■ Given data
'''

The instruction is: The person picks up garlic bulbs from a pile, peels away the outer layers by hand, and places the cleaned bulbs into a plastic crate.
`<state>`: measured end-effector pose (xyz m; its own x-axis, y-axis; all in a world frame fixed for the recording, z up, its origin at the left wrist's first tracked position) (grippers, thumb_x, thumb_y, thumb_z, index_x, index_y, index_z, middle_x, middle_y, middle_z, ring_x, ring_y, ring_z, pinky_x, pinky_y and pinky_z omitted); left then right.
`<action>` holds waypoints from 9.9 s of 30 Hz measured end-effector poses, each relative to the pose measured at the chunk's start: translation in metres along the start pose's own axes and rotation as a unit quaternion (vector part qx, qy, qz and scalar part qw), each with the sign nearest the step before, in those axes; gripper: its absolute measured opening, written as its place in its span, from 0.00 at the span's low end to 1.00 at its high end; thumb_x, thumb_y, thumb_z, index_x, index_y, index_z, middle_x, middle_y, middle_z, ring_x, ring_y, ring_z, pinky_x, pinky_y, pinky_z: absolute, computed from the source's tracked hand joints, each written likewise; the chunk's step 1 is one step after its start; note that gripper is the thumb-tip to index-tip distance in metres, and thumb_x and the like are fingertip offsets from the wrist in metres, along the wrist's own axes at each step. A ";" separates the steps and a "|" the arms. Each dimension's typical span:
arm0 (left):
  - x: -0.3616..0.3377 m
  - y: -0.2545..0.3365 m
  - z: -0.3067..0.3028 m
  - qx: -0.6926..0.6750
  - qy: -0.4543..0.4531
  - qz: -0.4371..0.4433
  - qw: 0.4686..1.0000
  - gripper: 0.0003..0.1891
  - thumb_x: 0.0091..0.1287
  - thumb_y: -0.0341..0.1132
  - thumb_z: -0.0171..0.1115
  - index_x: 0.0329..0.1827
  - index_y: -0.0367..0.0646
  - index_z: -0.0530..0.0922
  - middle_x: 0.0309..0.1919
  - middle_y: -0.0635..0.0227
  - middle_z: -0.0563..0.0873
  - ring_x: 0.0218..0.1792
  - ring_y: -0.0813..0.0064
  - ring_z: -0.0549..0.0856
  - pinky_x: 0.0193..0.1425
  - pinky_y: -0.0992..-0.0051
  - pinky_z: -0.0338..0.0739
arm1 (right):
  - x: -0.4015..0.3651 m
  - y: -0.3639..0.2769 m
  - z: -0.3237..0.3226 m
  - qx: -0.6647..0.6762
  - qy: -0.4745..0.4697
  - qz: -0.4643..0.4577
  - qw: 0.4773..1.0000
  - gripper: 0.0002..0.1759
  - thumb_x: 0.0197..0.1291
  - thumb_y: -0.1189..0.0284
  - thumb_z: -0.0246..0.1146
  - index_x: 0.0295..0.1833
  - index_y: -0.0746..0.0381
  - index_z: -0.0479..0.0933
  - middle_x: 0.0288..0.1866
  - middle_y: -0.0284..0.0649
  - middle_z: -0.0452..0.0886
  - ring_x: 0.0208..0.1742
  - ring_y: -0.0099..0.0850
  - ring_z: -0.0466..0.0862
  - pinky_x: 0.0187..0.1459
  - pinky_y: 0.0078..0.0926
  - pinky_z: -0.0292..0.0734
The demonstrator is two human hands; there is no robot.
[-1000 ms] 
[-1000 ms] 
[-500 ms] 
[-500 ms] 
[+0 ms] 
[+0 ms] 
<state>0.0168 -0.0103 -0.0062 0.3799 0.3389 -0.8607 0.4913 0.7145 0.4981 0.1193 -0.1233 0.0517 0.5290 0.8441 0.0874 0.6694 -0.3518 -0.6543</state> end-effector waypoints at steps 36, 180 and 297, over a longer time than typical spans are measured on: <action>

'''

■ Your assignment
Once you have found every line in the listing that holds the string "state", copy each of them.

■ Completed exercise
`<state>`: measured end-effector pose (xyz m; its own x-axis, y-axis; all in a world frame fixed for the recording, z up, its origin at the left wrist's first tracked position) (grippers, thumb_x, thumb_y, thumb_z, index_x, index_y, index_z, middle_x, middle_y, middle_z, ring_x, ring_y, ring_z, pinky_x, pinky_y and pinky_z omitted); left then right.
<state>0.0168 -0.0103 -0.0062 0.3799 0.3389 -0.8607 0.4913 0.7145 0.4981 0.1193 -0.1233 0.0517 0.5290 0.8441 0.0874 0.6694 -0.3518 -0.6543</state> end-effector waypoints at steps 36, 180 and 297, over a longer time than typical spans are measured on: <action>

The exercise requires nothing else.